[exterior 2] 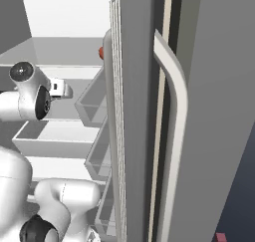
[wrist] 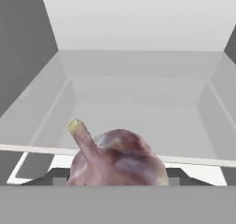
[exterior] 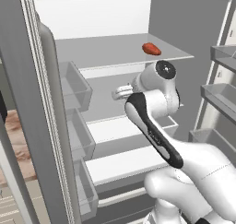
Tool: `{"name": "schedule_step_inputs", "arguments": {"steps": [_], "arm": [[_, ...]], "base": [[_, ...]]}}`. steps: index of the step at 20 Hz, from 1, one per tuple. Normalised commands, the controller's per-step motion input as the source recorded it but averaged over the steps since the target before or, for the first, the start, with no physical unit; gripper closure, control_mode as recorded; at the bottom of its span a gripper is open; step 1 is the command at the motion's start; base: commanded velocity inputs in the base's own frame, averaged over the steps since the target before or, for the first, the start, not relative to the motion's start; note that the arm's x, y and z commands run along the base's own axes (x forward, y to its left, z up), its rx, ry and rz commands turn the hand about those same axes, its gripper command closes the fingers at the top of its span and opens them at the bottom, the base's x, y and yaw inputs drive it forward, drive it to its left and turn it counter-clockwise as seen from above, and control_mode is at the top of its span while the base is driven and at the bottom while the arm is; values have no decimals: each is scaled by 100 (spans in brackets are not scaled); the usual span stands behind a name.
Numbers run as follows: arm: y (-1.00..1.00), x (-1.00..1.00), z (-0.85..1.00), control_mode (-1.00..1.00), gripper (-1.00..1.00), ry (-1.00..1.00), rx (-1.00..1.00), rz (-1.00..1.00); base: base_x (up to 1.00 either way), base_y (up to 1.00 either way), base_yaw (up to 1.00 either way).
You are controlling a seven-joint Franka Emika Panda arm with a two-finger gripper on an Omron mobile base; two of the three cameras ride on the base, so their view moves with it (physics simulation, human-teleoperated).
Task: Retrieve the bottle and the shaker from the cabinet and place them next to the mixing bowl on the counter. Then add garlic from the fridge to the mixing bowl.
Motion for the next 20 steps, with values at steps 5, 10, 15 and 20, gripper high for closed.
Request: {"name": "schedule_step_inputs", "arguments": {"steps": [5, 10, 15, 20], "arm": [[-22, -99, 35, -100, 100, 17, -3, -17], [-28, -94, 4, -100, 100, 3, 0, -20], [-13, -73, 8, -100, 100, 0, 0, -2], [0, -4, 0, -100, 100, 0, 0, 0]], "base": [[0, 0, 0], [0, 0, 0], [0, 0, 0], [0, 0, 0]]}}
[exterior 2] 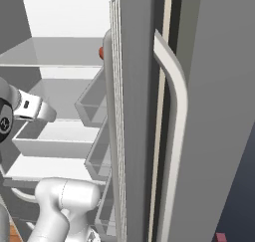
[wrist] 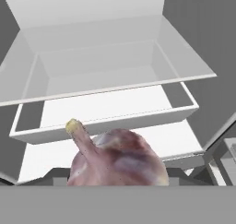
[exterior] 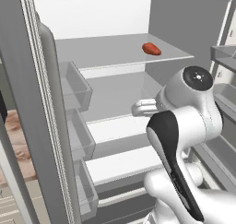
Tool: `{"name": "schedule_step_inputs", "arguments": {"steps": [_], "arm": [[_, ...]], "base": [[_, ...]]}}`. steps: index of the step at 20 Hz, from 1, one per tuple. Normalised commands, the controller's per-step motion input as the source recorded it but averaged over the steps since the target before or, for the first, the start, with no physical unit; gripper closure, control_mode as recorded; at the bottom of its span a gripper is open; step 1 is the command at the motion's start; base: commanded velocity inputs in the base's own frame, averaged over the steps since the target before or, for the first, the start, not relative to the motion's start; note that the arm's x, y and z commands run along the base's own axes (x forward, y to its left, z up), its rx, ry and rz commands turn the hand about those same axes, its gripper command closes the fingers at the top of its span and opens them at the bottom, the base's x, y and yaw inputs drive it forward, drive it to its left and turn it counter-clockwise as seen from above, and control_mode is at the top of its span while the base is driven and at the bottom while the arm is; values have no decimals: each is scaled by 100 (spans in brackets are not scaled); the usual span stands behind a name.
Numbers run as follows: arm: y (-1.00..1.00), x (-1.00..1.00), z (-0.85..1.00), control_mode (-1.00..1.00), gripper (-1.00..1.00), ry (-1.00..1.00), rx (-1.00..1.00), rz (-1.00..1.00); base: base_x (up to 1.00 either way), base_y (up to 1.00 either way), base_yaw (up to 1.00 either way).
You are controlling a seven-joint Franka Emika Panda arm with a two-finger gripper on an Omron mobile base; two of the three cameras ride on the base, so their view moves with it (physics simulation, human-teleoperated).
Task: Retrieve the bottle and the shaker from the cabinet and place them next to the mixing bowl on the counter. Then add garlic from the fridge to the mixing bowl.
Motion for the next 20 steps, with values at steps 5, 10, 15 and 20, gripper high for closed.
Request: {"name": "schedule_step_inputs", "arguments": {"steps": [5, 10, 15, 20], "arm": [[0, 0, 0, -100, 100, 0, 0, 0], [0, 0, 0, 100, 100, 0, 0, 0], [0, 0, 0, 100, 100, 0, 0, 0], [0, 0, 0, 100, 100, 0, 0, 0]], "base": [[0, 0, 0], [-3, 0, 0], [-85, 0, 0], [-100, 0, 1]]}}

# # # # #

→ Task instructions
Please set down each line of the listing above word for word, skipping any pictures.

→ Answer to this problem
[exterior 2] 
[wrist] 
[exterior] 
Tool: `{"name": "schedule_step_inputs", "arguments": {"steps": [_], "arm": [[_, ...]], "base": [[_, ...]]}}`. steps: index of the step at 20 Hz, from 1, one per tuple. Normalised commands, the controller's per-step motion input as the source recorded it but averaged over the steps since the target before or, for the first, the start, with no physical unit; gripper closure, control_mode as recorded; at the bottom of its span a gripper is open; step 1 is the command at the motion's start; base: commanded velocity inputs in the base's own frame, averaged over the steps since the target before or, for the first, the start, not relative to the motion's start; note that the arm's x, y and z commands run along the base's own axes (x forward, y to its left, z up), its rx, ry and rz commands turn the hand about those same axes, its gripper command closes the fingers at the top of its span and opens them at the bottom, the base's x, y and yaw inputs drive it forward, drive it to its left and turn it counter-clockwise as seen from above, and control_mode is at the top of its span while the base is driven and at the bottom while the arm is; values have no decimals: each is scaled by 100 (spans in brackets are not scaled); the usual span stands behind a name.
Numbers run as follows: arm: y (-1.00..1.00), x (-1.00..1.00), z (-0.85..1.00), control_mode (-1.00..1.00), gripper (-1.00..1.00), ry (-1.00..1.00), rx (-1.00..1.00), rz (-1.00..1.00); base: base_x (up to 1.00 either way), base_y (up to 1.00 either way), base_yaw (up to 1.00 either way).
You are controlling a seven-joint Franka Emika Panda arm with a two-finger gripper on an Omron mobile base; two of the three cameras ride on the base, so their view moves with it (physics simulation, human-teleoperated).
Task: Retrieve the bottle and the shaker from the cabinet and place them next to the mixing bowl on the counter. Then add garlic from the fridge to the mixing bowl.
Motion for the next 20 steps, with values at steps 5, 10, 15 and 20, gripper high for closed.
Request: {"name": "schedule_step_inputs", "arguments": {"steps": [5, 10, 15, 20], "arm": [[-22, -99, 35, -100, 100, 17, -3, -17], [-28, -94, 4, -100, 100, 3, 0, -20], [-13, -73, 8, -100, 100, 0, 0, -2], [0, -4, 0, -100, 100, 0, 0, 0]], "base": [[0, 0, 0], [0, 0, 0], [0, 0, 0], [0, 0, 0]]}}
[exterior 2] 
[wrist] 
[exterior] 
Tool: `{"name": "schedule_step_inputs", "arguments": {"steps": [_], "arm": [[_, ...]], "base": [[_, ...]]}}`. steps: index of the step at 20 Hz, from 1, one per tuple. Normalised commands, the controller's per-step motion input as the source recorded it but averaged over the steps since the target before or, for the first, the start, with no physical unit; gripper closure, control_mode as recorded; at the bottom of its span a gripper is open; step 1 is the command at the motion's start; base: commanded velocity inputs in the base's own frame, averaged over the steps since the target before or, for the first, the start, not relative to the motion's start; note that the arm's x, y and z commands run along the base's own axes (x forward, y to its left, z up), its rx, ry and rz commands turn the hand about those same axes, its gripper command closes the fingers at the top of its span and opens them at the bottom, the base's x, y and yaw inputs drive it forward, drive it to its left and turn it counter-clockwise as seen from above, and control_mode is at the top of its span while the base is driven and at the bottom while the arm is; values have no decimals: each is scaled by 100 (spans in brackets are not scaled); the usual span stands behind a name.
Numbers run as follows: arm: y (-1.00..1.00), x (-1.00..1.00), z (-0.85..1.00), control_mode (-1.00..1.00), gripper (-1.00..1.00), ry (-1.00..1.00), rx (-1.00..1.00), rz (-1.00..1.00); base: base_x (up to 1.00 either way), base_y (up to 1.00 either way), base_yaw (up to 1.00 either way).
You are controlling a seven-joint Franka Emika Panda arm with a two-finger gripper on an Omron mobile base; two of the three cameras ride on the base, so their view moves with it (physics simulation, human-teleoperated).
Task: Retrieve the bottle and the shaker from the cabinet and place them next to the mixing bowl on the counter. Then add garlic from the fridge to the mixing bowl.
Motion for the next 20 steps, with values at steps 5, 10, 15 and 20, gripper high for closed.
Request: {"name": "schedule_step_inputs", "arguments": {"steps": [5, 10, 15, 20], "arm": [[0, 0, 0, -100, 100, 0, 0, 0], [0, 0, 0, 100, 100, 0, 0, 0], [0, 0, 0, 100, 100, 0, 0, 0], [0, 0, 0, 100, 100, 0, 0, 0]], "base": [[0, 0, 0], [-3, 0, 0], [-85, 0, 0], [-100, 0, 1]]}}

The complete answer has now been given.